Auch "Joy" ist bis in die Nebenrollen hervorragend besetzt. Und wenn Joys Vater Rudy (Robert De Niro) wieder bei seiner Tochter einzieht und dort im Keller mit Joys Exmann Tony (Édgar Ramírez) aneinandergerät, wenn Joys Mutter Terry (Virginia Madsen) unversehens mit dem haitianischen Klempner anbandelt oder wenn Fernsehguru Neil Walker (Bradley Cooper) mit übertriebener Geste eine Sendung bei einem Verkaufskanal orchestriert, dann versprüht Russells Film etwas von dem schauspielerischen Irrwitz, der bereits "Silver Linings" und "American Hustle" auszeichnete.

Doch das macht "Joy" viel zu selten. Zum einen hält der Regisseur sein Ensemble an der kurzen Leine. Wo Robert De Niro & Co. in "Silver Linings" noch lustvoll aufeinander losgingen, sitzt der Patriarch in "Joy" meist lustlos in der Ecke. Nach kurzen Glanzlichtern verkommen Ramírez, De Niro und Isabella Rossellini zu reinen Stichwortgebern.
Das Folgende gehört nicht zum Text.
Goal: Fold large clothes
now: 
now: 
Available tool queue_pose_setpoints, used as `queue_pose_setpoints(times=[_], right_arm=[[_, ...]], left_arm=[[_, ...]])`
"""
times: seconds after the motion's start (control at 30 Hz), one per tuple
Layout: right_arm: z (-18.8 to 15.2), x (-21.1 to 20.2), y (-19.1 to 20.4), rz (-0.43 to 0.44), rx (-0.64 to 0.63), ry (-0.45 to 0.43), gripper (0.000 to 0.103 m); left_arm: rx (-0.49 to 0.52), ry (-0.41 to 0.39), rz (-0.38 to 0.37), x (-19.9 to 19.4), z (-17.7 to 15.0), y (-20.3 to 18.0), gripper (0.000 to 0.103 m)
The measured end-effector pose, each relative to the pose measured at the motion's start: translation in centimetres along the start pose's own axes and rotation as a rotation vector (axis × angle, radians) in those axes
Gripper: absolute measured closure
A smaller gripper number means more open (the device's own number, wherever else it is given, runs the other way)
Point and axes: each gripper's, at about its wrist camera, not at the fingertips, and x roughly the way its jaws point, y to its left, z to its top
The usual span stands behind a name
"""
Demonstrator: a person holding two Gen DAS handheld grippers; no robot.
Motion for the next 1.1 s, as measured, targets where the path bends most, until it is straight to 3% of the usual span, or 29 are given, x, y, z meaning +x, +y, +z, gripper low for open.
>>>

Andere Episoden wie etwa Terrys wundersame Wandlung von der depressiven Stubenhockerin zur berauschten Frischverliebten bringen die Handlung nicht voran, bleiben kleine, wenn auch meisterhaft inszenierte Nebengeschichten.
Zum anderen wechselt der Film zu häufig den Ton. Angesichts seiner Hauptfigur, die die Scherben ihres Lebens beiseite wischt, indem sie mit einem Mopp Millionen anhäuft, bietet sich eine komödiantische Betrachtung der Auswüchse des Kapitalismus geradezu an. Doch was als bissige Satire auf den American Way of Life beginnt, endet als verbissenes Erbauungskino mit märchenhaften Zügen. Am Ende sitzt Joy in ihrem Arbeitszimmer und hält bei schummrigem Licht als weibliche Version eines wohlwollenden Paten Hof.

David O. Russell meint das nicht nur ernst, er will noch mehr: "Joy" soll auch narratives Experimentierfeld sein. Joys Großmutter Mimi (Diane Ladd) erzählt die Erfolgsstory ihrer Enkelin aus dem Off, das in diesem Fall dem Jenseits entspricht, da sie mitten im Film das Zeitliche segnet. Auch sonst sind Raum und Zeit in Russells Film oft leicht entrückt, wenn sich etwa Realität und Fiktion wie in einer Seifenoper mischen oder ausgedehnte Rück- und Vorblenden abwechseln. Das hat durchaus seinen Reiz und macht "Joy" zu einem seltsam ambivalenten Vergnügen. Letztlich dienen Russells visuelle und narrative Bonbons aber nur dazu, dem Publikum die bitteren Mängel dieser unausgereiften, nicht konsequent zu Ende gedachten und geschriebenen Geschichte zu versüßen.

Fazit: "Joy" erzählt die Geschichte einer jungen Frau, die ihr fremdbestimmtes Leben wieder in die eigenen Hände nimmt. Während Jennifer Lawrence unter David O. Russell erneut überzeugt, bleiben die übrigen Darsteller deutlich unter ihren Möglichkeiten. Das liegt nicht zuletzt an einem Drehbuch, das sich wie Russells Regie nicht klar für eine Richtung entscheiden kann.